Combination effects of chemicals

People and the environment are continuously exposed to many chemicals from several different sources. Exposure to different chemicals may take place simultaneously or at different times. It has been estimated that there are more than 100,000 chemical substances and a large number of mixtures of various substances in different kinds of use. The combination effects of chemicals are a cause for concern, because it is suspected that they cause many of the harmful effects of chemicals. Exposure to chemicals may occur at the place of work and via consumer products, such as food, paint, detergents or cosmetic products, as well as indirectly via the environment (air, water, soil). People can be exposed to chemicals orally, through skin, or through inhalation. The exposure of animals to chemicals in the environment mainly occurs via food and water.
 
Three forms of the combination effects of two or more substances have been proposed:

  • additive (the combination effect is the same as the sum of individual effects),
  • potentiating (the combination effect is higher than the sum of individual effects), or
  • antagonistic (the combination effect is lower than the sum of individual effects).

 

The modes of action resulting in the harmful effects of chemicals in an organism can be complex. The harmful effects resulting from a combination effect of chemicals may be due to their similar or different modes of action in the system. While exposure to individual substances may occur at concentrations known to be harmless, the combination of similar or potentiating modes of action can cause harmful effects. It has been suspected that the environmental or health risk due to exposure to several chemicals may be greater than that of exposure to a single substance. The combination effects of chemicals can be studied by testing a mixture to which people and animals are being exposed instead of individual substances, using different kinds of test methods or calculations in order to predict the combination effects. By testing the whole mixture, it is possible to study the mutual effects of the components on how they are absorbed through the skin, for example.
 
The hazard and risk assessments in accordance with the EU legislation on chemicals are currently done mainly to individual substances and intentionally manufactured mixtures, whose composition is known (e.g. paint, cosmetic products). The assessments of mixtures are usually based on information about the individual ingredients in the mixture, and occasionally on toxicity tests on the mixture as a whole (e.g. acute toxicity). Several EU laws on chemicals require that the available information on the combination effects of substances must be taken into account when assessing the safety of a mixture that has been manufactured, such as a cosmetic product. However, the assessment of combination effects is currently challenging, because there is rarely information available on the modes of action of the substances.
 
At the moment, EU legislation does not include procedures for a comprehensive assessment of environmental and health risks of exposure to chemicals from several different sources. In such a situation, assessing the risks due to the combination effects of substances is more complicated than when exposed to a mixture, whose composition is known, because people and the environment can be exposed to countless combinations of different substances.
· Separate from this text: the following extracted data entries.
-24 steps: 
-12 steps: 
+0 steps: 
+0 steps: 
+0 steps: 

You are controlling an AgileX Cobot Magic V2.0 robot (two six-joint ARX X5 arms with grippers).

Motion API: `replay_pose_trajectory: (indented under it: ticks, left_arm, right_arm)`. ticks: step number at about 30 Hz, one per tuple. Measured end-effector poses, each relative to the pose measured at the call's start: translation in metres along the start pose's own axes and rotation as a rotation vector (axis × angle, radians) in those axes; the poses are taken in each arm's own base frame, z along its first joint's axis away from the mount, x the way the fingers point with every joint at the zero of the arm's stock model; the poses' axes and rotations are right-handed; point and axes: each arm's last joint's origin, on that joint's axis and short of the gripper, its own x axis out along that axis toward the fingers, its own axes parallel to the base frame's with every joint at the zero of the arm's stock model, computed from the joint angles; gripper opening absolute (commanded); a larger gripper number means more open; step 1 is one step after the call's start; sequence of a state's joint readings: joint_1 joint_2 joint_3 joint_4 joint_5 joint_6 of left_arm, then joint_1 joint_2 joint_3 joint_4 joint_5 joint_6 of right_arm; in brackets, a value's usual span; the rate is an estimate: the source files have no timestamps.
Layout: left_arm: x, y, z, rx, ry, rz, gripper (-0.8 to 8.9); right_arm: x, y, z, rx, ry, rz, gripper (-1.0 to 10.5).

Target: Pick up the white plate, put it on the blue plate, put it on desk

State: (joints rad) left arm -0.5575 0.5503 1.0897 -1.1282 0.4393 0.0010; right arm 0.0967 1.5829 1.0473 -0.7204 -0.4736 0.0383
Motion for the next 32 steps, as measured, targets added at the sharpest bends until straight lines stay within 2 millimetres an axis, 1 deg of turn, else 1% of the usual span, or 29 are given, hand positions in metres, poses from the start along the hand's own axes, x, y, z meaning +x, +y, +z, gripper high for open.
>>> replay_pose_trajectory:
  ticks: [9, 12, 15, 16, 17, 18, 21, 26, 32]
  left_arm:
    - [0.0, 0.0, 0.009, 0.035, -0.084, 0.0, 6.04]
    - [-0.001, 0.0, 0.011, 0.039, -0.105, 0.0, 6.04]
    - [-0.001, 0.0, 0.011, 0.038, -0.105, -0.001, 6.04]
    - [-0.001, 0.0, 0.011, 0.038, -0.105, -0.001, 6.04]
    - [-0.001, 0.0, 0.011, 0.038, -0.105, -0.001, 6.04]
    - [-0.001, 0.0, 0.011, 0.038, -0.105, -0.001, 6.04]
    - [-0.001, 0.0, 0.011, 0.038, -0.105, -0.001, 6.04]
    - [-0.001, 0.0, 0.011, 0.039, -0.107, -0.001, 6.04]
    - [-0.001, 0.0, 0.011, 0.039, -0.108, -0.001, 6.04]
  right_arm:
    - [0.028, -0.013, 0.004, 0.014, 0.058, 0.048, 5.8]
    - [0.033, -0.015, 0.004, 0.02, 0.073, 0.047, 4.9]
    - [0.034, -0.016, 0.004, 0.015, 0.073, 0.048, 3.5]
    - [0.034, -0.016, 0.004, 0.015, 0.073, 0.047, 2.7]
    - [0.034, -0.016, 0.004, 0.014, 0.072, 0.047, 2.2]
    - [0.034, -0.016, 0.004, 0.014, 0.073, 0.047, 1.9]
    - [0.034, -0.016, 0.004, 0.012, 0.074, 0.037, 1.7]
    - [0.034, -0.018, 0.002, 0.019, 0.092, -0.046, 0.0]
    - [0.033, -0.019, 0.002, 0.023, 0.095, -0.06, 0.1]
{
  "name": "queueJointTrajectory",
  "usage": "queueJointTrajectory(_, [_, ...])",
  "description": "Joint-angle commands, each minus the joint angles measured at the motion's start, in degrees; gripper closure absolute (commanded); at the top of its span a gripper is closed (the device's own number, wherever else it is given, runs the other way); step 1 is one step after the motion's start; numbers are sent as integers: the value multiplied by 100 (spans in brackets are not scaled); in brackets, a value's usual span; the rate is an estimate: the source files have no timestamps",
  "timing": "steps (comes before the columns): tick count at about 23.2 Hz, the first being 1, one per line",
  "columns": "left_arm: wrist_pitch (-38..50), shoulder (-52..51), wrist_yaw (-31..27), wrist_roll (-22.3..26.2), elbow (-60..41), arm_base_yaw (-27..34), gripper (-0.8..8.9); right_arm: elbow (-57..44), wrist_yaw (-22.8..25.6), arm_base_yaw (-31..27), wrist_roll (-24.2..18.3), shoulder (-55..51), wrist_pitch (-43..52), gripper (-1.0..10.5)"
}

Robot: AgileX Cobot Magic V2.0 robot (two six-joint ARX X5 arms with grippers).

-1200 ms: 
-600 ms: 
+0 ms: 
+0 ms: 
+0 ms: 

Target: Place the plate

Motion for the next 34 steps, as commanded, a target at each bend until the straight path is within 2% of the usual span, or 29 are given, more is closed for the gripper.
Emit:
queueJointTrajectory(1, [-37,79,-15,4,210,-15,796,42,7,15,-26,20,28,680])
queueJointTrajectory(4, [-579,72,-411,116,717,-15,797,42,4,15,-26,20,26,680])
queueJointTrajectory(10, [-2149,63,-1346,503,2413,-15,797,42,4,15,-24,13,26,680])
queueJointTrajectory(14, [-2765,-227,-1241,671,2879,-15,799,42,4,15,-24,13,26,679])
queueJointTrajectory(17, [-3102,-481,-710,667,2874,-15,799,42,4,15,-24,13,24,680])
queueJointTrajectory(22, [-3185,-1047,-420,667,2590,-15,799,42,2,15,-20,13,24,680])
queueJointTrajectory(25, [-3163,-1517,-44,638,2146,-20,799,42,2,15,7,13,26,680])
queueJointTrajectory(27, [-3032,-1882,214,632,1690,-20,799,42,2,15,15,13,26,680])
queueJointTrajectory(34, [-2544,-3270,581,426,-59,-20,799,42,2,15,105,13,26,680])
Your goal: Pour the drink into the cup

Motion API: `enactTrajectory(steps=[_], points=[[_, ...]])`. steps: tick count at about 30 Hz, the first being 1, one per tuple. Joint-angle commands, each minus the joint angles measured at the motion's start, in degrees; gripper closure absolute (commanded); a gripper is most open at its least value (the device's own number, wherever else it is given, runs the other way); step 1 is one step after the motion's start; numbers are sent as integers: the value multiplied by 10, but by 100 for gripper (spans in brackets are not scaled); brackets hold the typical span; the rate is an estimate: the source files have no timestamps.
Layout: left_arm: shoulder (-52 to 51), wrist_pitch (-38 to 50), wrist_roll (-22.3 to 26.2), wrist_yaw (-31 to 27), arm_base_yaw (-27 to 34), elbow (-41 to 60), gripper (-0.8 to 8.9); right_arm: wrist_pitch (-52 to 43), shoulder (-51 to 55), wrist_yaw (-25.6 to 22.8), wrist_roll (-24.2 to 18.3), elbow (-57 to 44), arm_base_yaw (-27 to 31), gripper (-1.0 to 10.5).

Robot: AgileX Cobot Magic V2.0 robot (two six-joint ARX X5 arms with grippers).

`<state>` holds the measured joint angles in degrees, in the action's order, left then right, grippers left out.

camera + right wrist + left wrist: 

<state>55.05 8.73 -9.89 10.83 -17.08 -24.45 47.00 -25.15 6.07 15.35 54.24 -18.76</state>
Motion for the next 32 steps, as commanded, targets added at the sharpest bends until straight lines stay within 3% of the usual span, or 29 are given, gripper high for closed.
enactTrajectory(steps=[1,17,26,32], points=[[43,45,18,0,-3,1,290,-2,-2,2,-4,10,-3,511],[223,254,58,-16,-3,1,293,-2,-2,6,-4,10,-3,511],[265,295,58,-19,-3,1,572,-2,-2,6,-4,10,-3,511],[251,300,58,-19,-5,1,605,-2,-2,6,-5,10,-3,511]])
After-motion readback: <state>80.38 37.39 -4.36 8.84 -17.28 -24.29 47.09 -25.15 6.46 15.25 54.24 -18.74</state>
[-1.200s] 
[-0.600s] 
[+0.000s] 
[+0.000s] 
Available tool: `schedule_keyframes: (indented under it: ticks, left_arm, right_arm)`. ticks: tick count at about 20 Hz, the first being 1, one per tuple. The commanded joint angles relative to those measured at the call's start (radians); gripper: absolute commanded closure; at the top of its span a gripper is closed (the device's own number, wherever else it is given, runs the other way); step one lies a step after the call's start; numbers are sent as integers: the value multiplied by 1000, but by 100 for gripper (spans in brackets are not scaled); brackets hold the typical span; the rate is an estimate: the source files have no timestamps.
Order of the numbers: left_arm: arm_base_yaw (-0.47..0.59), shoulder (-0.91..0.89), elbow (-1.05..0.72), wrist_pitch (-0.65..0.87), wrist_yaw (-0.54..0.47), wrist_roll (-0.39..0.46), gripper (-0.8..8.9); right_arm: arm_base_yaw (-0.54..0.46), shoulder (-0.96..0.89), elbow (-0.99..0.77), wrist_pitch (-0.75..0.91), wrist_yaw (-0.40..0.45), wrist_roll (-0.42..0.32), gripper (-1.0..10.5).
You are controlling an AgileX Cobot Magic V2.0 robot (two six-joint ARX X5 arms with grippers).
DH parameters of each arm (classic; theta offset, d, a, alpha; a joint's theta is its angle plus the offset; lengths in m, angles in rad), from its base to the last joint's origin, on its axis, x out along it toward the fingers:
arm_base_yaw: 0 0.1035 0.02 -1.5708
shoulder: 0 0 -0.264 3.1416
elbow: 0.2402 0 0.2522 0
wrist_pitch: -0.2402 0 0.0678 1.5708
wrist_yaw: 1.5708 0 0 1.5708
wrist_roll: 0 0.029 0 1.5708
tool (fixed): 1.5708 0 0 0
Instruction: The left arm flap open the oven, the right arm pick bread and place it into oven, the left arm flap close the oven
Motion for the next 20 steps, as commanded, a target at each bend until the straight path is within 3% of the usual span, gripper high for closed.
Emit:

Much more information on the exposure of people and the environment to the substances and their modes of action would be required in order to make an assessment possible.
 
In the EU, the risk assessment and management of the combination effects of chemicals is considered important. Methods of studying the combination effects of chemicals are developed so that they could be used in the risk assessment of chemicals. The aim is also to develop the current legislation on chemicals in a direction, in which the combination effects of chemicals could be taken into account better when making risk assessments and selecting risk management procedures for chemicals.
 
The European Commission has published the ‘State of the Art Report on Mixture Toxicity’ (2009) and an opinion of scientific committees on the combination effects of chemicals (2011). The reports can be found on the Commission’s website on the combination effects of chemicals.
 
The International Programme on Chemical Safety (WHO/IPCS, 2011) has prepared a report on the combination effects of chemicals. The report can be found on WHO’s website.